● What this task involves
Repeat the listing beneath this line exactly, keeping every character.
##### Data to use #####
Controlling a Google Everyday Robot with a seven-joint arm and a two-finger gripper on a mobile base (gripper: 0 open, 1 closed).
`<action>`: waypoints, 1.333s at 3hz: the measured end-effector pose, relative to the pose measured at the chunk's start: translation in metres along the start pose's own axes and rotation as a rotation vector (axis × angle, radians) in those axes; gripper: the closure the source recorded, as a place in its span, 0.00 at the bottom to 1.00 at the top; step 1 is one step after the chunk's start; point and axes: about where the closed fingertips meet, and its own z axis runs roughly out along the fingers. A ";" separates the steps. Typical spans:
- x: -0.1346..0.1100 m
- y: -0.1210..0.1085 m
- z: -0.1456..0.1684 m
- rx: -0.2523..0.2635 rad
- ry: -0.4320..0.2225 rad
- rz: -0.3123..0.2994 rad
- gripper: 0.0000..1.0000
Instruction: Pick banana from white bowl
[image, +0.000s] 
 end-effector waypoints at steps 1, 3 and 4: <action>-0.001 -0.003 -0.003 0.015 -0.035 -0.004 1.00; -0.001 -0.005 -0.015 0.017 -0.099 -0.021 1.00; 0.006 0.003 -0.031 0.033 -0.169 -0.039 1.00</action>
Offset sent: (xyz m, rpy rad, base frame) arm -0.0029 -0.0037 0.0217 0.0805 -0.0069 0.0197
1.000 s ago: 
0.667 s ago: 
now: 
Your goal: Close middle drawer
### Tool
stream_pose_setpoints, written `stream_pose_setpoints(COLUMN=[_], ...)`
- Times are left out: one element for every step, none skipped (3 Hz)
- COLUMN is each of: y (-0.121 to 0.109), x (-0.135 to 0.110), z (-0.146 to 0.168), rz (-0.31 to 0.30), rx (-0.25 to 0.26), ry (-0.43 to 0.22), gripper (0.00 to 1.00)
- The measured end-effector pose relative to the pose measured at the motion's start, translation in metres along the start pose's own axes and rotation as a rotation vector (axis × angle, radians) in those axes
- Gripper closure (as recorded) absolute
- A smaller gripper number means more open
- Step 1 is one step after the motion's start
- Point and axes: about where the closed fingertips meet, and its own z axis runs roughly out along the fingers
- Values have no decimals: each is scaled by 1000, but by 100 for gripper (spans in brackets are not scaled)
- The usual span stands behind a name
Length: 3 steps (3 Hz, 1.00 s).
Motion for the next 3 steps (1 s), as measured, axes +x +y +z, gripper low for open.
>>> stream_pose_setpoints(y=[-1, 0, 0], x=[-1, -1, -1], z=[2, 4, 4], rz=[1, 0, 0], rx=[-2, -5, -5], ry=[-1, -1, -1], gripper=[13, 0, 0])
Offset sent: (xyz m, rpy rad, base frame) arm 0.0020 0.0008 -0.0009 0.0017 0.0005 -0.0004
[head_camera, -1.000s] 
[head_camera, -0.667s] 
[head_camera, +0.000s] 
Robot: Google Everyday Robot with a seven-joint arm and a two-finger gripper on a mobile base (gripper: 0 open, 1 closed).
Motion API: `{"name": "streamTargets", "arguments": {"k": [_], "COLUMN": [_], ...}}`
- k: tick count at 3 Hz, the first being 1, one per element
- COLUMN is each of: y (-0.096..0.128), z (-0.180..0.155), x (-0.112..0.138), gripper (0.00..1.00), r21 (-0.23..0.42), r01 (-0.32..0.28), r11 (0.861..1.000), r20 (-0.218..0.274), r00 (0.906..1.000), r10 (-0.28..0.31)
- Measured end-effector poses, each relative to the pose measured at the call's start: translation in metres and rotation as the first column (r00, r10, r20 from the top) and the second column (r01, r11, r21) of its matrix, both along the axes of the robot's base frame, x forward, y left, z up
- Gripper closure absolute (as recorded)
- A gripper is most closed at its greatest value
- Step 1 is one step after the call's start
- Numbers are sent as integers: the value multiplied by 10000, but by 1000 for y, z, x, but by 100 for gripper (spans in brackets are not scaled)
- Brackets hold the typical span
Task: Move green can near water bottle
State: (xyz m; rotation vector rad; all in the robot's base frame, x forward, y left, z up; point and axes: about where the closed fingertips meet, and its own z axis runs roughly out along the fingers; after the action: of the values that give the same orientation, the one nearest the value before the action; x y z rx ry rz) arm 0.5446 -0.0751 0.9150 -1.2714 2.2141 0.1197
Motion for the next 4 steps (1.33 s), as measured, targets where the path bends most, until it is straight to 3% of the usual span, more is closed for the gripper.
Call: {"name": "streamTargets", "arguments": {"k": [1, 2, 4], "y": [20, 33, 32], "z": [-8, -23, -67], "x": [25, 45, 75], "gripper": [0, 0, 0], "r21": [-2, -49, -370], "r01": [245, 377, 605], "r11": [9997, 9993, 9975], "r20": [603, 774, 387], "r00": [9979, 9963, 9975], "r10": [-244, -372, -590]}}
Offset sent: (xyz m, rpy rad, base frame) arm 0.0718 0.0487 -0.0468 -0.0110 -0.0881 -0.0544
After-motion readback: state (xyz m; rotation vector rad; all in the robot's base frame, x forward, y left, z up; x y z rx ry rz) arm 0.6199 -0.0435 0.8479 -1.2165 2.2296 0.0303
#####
● Result below
Controlling a Google Everyday Robot with a seven-joint arm and a two-finger gripper on a mobile base (gripper: 0 open, 1 closed).
`<action>`: waypoints, 1.333s at 3hz: the measured end-effector pose, relative to the pose measured at the chunk's start: translation in metres along the start pose's own axes and rotation as a rotation vector (axis × angle, radians) in those axes; gripper: the closure the source recorded, as a place in its span, 0.00 at the bottom to 1.00 at the top; step 1 is one step after the chunk's start; point and axes: about where the closed fingertips meet, and its own z axis runs roughly out along the fingers. A ";" separates the steps. Typical spans:
- x: -0.1346..0.1100 m
- y: -0.1210..0.1085 m
- z: -0.1456..0.1684 m
- rx: -0.2523..0.2635 rad
- ry: -0.4320..0.2225 rad
- rz: -0.3123..0.2994 rad
- gripper: 0.0000..1.0000
Instruction: Pick banana from white bowl
[image, +0.000s] 
 end-effector waypoints at steps 1, 3 and 4: <action>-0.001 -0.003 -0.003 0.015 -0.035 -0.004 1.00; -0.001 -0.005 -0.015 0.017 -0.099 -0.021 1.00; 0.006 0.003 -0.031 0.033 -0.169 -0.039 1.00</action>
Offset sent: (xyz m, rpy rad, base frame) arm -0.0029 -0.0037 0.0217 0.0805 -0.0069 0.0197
1.000 s ago: 
0.667 s ago: 
now: 
Your goal: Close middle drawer
### Tool
stream_pose_setpoints, written `stream_pose_setpoints(COLUMN=[_], ...)`
- Times are left out: one element for every step, none skipped (3 Hz)
- COLUMN is each of: y (-0.121 to 0.109), x (-0.135 to 0.110), z (-0.146 to 0.168), rz (-0.31 to 0.30), rx (-0.25 to 0.26), ry (-0.43 to 0.22), gripper (0.00 to 1.00)
- The measured end-effector pose relative to the pose measured at the motion's start, translation in metres along the start pose's own axes and rotation as a rotation vector (axis × angle, radians) in those axes
- Gripper closure (as recorded) absolute
- A smaller gripper number means more open
- Step 1 is one step after the motion's start
- Point and axes: about where the closed fingertips meet, and its own z axis runs roughly out along the fingers
- Values have no decimals: each is scaled by 1000, but by 100 for gripper (spans in brackets are not scaled)
- The usual span stands behind a name
Length: 3 steps (3 Hz, 1.00 s).
Motion for the next 3 steps (1 s), as measured, axes +x +y +z, gripper low for open.
>>> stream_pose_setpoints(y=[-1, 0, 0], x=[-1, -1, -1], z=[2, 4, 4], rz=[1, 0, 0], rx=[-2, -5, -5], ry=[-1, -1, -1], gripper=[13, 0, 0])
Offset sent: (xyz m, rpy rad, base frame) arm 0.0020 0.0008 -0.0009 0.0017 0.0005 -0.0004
[head_camera, -1.000s] 
[head_camera, -0.667s] 
[head_camera, +0.000s] 
Robot: Google Everyday Robot with a seven-joint arm and a two-finger gripper on a mobile base (gripper: 0 open, 1 closed).
Motion API: `{"name": "streamTargets", "arguments": {"k": [_], "COLUMN": [_], ...}}`
- k: tick count at 3 Hz, the first being 1, one per element
- COLUMN is each of: y (-0.096..0.128), z (-0.180..0.155), x (-0.112..0.138), gripper (0.00..1.00), r21 (-0.23..0.42), r01 (-0.32..0.28), r11 (0.861..1.000), r20 (-0.218..0.274), r00 (0.906..1.000), r10 (-0.28..0.31)
- Measured end-effector poses, each relative to the pose measured at the call's start: translation in metres and rotation as the first column (r00, r10, r20 from the top) and the second column (r01, r11, r21) of its matrix, both along the axes of the robot's base frame, x forward, y left, z up
- Gripper closure absolute (as recorded)
- A gripper is most closed at its greatest value
- Step 1 is one step after the call's start
- Numbers are sent as integers: the value multiplied by 10000, but by 1000 for y, z, x, but by 100 for gripper (spans in brackets are not scaled)
- Brackets hold the typical span
Task: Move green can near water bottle
State: (xyz m; rotation vector rad; all in the robot's base frame, x forward, y left, z up; point and axes: about where the closed fingertips meet, and its own z axis runs roughly out along the fingers; after the action: of the values that give the same orientation, the one nearest the value before the action; x y z rx ry rz) arm 0.5446 -0.0751 0.9150 -1.2714 2.2141 0.1197
Motion for the next 4 steps (1.33 s), as measured, targets where the path bends most, until it is straight to 3% of the usual span, more is closed for the gripper.
Call: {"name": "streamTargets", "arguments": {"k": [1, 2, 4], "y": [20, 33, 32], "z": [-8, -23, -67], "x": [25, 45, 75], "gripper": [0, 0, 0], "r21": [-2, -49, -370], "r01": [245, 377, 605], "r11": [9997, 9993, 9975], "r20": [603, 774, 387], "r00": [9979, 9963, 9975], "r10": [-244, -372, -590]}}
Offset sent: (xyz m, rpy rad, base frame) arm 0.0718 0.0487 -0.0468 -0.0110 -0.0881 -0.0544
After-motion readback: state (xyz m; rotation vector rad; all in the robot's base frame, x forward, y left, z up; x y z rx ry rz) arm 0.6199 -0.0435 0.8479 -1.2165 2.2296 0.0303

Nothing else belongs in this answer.